**Exercise description:** Type out every line below exactly as it reads.

Source data:
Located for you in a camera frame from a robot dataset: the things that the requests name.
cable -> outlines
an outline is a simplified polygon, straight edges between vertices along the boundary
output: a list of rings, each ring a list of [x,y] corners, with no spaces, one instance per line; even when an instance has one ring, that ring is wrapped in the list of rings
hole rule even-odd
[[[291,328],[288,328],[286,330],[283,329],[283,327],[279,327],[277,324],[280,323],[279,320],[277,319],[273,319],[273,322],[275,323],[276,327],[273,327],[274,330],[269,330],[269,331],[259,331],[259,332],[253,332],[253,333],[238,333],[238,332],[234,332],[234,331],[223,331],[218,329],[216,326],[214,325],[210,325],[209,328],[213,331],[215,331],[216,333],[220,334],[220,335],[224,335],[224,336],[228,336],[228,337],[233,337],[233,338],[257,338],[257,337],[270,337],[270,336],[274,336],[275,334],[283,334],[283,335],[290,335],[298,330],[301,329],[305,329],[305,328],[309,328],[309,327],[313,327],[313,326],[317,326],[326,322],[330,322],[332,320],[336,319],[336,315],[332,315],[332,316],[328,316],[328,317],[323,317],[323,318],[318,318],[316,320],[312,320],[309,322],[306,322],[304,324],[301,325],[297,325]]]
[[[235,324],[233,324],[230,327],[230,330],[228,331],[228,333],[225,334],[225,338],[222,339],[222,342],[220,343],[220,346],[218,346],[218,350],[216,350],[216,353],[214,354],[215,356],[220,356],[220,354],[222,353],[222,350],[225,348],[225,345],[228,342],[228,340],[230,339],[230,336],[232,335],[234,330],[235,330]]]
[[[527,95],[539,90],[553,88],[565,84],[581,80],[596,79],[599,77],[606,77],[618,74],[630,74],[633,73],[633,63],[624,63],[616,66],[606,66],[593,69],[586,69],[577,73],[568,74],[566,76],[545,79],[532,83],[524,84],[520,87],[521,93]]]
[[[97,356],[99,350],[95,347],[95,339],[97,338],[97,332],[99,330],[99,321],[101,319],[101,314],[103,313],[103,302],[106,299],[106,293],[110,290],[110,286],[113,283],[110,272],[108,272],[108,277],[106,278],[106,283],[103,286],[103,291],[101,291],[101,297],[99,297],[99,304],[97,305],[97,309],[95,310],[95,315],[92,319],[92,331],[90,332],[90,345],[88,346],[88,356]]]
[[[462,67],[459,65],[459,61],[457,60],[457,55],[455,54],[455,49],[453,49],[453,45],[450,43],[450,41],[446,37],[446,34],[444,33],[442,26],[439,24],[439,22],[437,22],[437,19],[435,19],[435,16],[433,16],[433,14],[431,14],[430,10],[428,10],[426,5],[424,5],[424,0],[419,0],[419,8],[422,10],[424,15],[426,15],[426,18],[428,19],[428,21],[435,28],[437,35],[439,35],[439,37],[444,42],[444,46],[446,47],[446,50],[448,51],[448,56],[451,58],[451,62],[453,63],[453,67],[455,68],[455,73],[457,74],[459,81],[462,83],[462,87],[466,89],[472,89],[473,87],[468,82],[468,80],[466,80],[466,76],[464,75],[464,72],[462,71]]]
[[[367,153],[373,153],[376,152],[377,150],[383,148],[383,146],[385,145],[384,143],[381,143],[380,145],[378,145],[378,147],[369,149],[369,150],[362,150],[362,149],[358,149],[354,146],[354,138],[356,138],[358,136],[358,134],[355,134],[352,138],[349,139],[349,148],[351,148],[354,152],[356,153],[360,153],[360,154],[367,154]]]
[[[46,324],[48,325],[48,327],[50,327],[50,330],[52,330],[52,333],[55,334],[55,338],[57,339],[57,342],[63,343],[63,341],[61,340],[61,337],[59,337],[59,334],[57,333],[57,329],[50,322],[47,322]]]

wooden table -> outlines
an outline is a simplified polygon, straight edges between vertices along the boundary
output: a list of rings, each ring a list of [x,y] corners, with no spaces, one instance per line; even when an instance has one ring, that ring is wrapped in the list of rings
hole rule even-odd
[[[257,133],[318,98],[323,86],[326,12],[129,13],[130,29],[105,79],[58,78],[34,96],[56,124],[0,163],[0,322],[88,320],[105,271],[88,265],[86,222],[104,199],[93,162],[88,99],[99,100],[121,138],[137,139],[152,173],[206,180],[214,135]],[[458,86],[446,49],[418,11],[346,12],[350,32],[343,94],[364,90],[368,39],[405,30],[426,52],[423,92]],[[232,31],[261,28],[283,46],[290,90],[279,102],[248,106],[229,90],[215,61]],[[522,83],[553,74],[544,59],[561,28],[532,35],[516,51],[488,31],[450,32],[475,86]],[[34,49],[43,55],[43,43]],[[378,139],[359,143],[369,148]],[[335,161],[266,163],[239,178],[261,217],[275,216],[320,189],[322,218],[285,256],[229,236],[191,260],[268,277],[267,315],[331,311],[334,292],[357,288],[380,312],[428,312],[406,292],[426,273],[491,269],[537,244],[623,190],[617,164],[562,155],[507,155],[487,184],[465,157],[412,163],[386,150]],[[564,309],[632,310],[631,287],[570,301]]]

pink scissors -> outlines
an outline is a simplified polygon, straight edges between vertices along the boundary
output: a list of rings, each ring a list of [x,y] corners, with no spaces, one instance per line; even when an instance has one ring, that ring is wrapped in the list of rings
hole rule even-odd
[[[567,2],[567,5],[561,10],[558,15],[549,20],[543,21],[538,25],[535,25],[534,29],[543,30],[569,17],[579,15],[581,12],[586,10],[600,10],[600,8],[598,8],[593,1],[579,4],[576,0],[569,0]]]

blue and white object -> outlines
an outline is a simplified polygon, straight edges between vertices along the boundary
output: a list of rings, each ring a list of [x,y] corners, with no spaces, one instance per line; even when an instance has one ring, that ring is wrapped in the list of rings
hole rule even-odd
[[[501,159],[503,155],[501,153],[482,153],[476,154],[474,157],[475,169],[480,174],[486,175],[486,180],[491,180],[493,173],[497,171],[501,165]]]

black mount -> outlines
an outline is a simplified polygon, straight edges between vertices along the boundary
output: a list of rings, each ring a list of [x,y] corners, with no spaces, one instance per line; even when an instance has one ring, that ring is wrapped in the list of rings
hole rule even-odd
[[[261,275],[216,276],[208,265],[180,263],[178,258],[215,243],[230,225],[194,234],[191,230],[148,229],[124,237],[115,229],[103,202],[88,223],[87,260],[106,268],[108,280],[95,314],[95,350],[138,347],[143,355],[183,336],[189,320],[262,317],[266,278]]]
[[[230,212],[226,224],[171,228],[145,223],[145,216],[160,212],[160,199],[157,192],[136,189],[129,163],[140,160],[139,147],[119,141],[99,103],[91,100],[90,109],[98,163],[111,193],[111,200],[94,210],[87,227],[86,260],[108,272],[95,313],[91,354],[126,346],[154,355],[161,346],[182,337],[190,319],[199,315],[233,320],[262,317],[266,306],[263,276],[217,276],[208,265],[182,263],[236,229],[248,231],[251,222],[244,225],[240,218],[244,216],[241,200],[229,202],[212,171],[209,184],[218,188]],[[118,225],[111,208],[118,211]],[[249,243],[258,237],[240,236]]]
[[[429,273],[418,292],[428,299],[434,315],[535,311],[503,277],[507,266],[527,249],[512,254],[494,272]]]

**Exercise solution:**
Located for you in a camera frame from a robot dataset: the things that the requests name.
cable -> outlines
an outline is a simplified polygon, straight edges between vertices along the boundary
output: a list of rings, each ring a list of [x,y] corners, with no spaces, one instance per line; even when an instance has one ring, that ring is wrapped in the list of rings
hole rule even-odd
[[[291,328],[288,328],[286,330],[283,329],[283,327],[279,327],[277,324],[280,323],[279,320],[277,319],[273,319],[273,322],[275,323],[276,327],[273,327],[274,330],[269,330],[269,331],[259,331],[259,332],[253,332],[253,333],[238,333],[238,332],[234,332],[234,331],[223,331],[218,329],[216,326],[214,325],[210,325],[209,328],[213,331],[215,331],[216,333],[220,334],[220,335],[224,335],[224,336],[228,336],[228,337],[233,337],[233,338],[257,338],[257,337],[270,337],[270,336],[274,336],[275,334],[283,334],[283,335],[290,335],[298,330],[301,329],[305,329],[305,328],[309,328],[309,327],[313,327],[313,326],[317,326],[326,322],[330,322],[332,320],[336,319],[336,315],[332,315],[332,316],[328,316],[328,317],[323,317],[323,318],[318,318],[316,320],[312,320],[309,322],[306,322],[304,324],[301,325],[297,325]]]
[[[235,324],[233,324],[230,327],[230,330],[228,331],[228,333],[225,334],[225,338],[222,339],[222,342],[220,343],[220,346],[218,346],[218,350],[216,350],[216,353],[214,354],[215,356],[220,356],[220,354],[222,353],[222,350],[225,348],[225,345],[228,342],[228,340],[230,339],[230,336],[232,335],[234,330],[235,330]]]
[[[527,95],[539,90],[553,88],[565,84],[581,80],[596,79],[599,77],[606,77],[618,74],[630,74],[633,73],[633,63],[624,63],[616,66],[606,66],[593,69],[586,69],[577,73],[568,74],[566,76],[545,79],[532,83],[524,84],[520,87],[521,93]]]
[[[97,356],[99,350],[95,347],[95,339],[97,338],[97,332],[99,330],[99,321],[101,319],[101,314],[103,313],[103,302],[106,299],[106,293],[110,290],[110,286],[113,283],[110,272],[108,272],[108,277],[106,278],[106,283],[103,286],[103,291],[101,291],[101,297],[99,297],[99,304],[97,305],[97,309],[95,310],[95,315],[92,319],[92,331],[90,332],[90,345],[88,346],[88,356]]]
[[[462,67],[459,65],[459,61],[457,60],[457,55],[455,54],[455,49],[453,49],[453,45],[450,43],[450,41],[446,37],[446,34],[444,33],[442,26],[439,24],[439,22],[437,22],[437,19],[435,19],[435,16],[433,16],[433,14],[431,14],[430,10],[428,10],[426,5],[424,5],[424,0],[419,0],[419,8],[422,10],[424,15],[426,15],[426,18],[428,19],[428,21],[435,28],[437,35],[439,35],[439,37],[444,42],[444,46],[446,47],[446,50],[448,51],[448,56],[451,58],[451,62],[453,63],[453,67],[455,68],[455,73],[457,74],[459,81],[462,83],[462,87],[466,89],[472,89],[473,87],[468,82],[468,80],[466,80],[466,76],[464,75],[464,72],[462,71]]]
[[[367,153],[373,153],[376,152],[377,150],[383,148],[383,146],[385,145],[384,143],[381,143],[380,145],[378,145],[378,147],[369,149],[369,150],[362,150],[362,149],[358,149],[354,146],[354,138],[356,138],[358,136],[358,134],[355,134],[352,138],[349,139],[349,148],[351,148],[354,152],[356,153],[360,153],[360,154],[367,154]]]
[[[46,324],[48,325],[48,327],[50,327],[50,330],[52,330],[52,333],[55,334],[55,338],[57,339],[57,342],[63,343],[63,341],[61,340],[61,337],[59,337],[59,334],[57,333],[57,329],[50,322],[47,322]]]

wooden table -> outlines
an outline is a simplified polygon, straight edges between vertices along the boundary
output: a list of rings, each ring a list of [x,y] corners, with no spaces, one instance per line; even when an instance has one ring, that ring is wrapped in the list of rings
hole rule even-odd
[[[257,133],[318,98],[323,86],[326,12],[129,13],[130,29],[105,79],[58,78],[34,96],[56,124],[0,163],[0,322],[88,320],[105,271],[88,265],[86,222],[104,199],[93,162],[88,99],[99,100],[121,138],[137,139],[152,173],[206,180],[214,135]],[[458,86],[446,49],[418,11],[346,12],[350,32],[343,94],[364,90],[368,39],[405,30],[426,52],[423,92]],[[232,31],[261,28],[283,46],[290,90],[279,102],[248,106],[229,90],[215,61]],[[522,83],[553,74],[544,59],[561,28],[532,35],[516,51],[488,31],[450,32],[475,86]],[[34,49],[43,55],[43,43]],[[378,139],[359,143],[369,148]],[[335,161],[266,163],[239,178],[261,217],[275,216],[320,189],[322,218],[285,256],[229,236],[191,260],[268,277],[267,315],[331,311],[334,292],[357,288],[380,312],[428,312],[406,292],[426,273],[491,269],[537,244],[623,190],[617,164],[562,155],[507,155],[487,184],[465,157],[412,163],[386,150]],[[564,309],[632,310],[631,287],[570,301]]]

pink scissors -> outlines
an outline is a simplified polygon, straight edges between vertices along the boundary
output: a list of rings, each ring a list of [x,y] corners, with no spaces, one instance per line; even when an instance has one ring, that ring is wrapped in the list of rings
hole rule even-odd
[[[567,2],[567,5],[561,10],[558,15],[549,20],[543,21],[538,25],[535,25],[534,29],[543,30],[569,17],[579,15],[581,12],[586,10],[600,10],[600,8],[598,8],[593,1],[579,4],[576,0],[569,0]]]

blue and white object -> outlines
an outline is a simplified polygon, straight edges between vertices along the boundary
output: a list of rings, each ring a list of [x,y] corners, with no spaces, one instance per line; even when an instance has one ring, that ring is wrapped in the list of rings
hole rule even-odd
[[[501,159],[503,155],[501,153],[482,153],[476,154],[474,157],[475,169],[480,174],[486,175],[486,180],[491,180],[493,173],[497,171],[501,165]]]

black mount -> outlines
an outline is a simplified polygon, straight edges between vertices along the boundary
output: a list of rings, each ring a list of [x,y] corners, with no spaces, one instance per line; even when an instance has one ring, that ring is wrapped in the list of rings
hole rule even-odd
[[[261,275],[216,276],[208,265],[180,263],[178,258],[215,243],[230,225],[194,234],[191,230],[148,229],[124,237],[115,229],[103,202],[88,223],[87,260],[106,268],[108,280],[95,314],[95,350],[138,347],[143,355],[183,336],[189,320],[262,317],[266,278]]]
[[[230,212],[226,224],[171,228],[145,223],[145,216],[160,212],[160,199],[157,192],[136,189],[129,163],[140,160],[139,147],[119,141],[99,103],[91,100],[90,109],[98,163],[111,193],[111,200],[94,210],[87,227],[86,260],[108,272],[95,313],[91,354],[126,346],[154,355],[161,346],[182,337],[190,319],[199,315],[233,320],[262,317],[266,306],[263,276],[217,276],[208,265],[182,263],[236,229],[248,231],[251,222],[244,225],[240,218],[244,216],[241,200],[229,202],[212,171],[209,184],[218,188]],[[118,225],[111,208],[118,211]],[[249,243],[258,237],[240,236]]]
[[[429,273],[418,292],[428,299],[434,315],[535,311],[503,277],[507,266],[527,249],[512,254],[494,272]]]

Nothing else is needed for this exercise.